_Required work_: Set down the listing exactly as given, minus images.

• • •

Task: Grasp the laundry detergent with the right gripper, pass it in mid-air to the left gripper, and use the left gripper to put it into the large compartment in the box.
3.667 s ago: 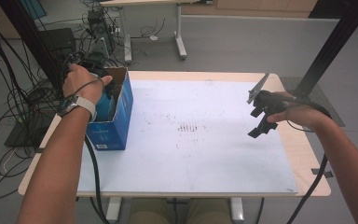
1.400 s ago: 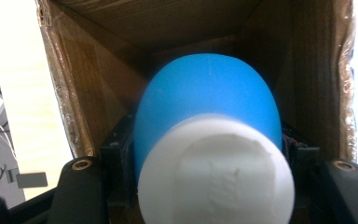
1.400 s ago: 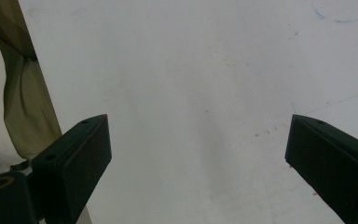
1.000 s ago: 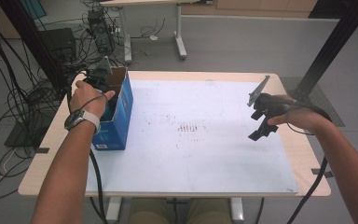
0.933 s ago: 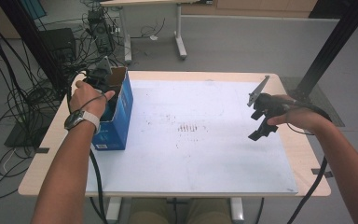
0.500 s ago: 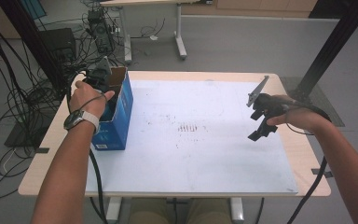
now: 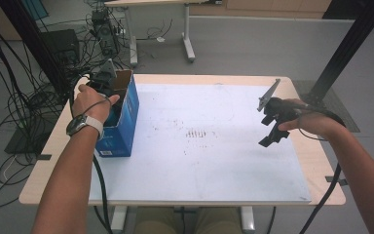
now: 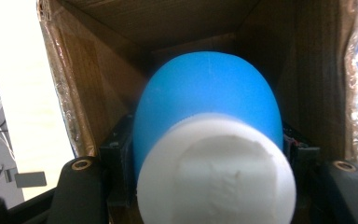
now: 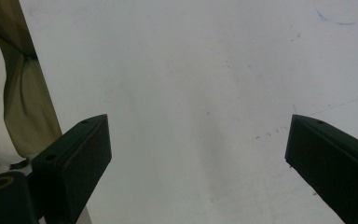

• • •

_Task solution_:
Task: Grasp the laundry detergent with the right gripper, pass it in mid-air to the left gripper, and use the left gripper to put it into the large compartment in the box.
3.667 s ago: 
1.400 s ago: 
1.400 s ago: 
1.000 s ago: 
0.933 s ago: 
0.500 s ago: 
now: 
now: 
now: 

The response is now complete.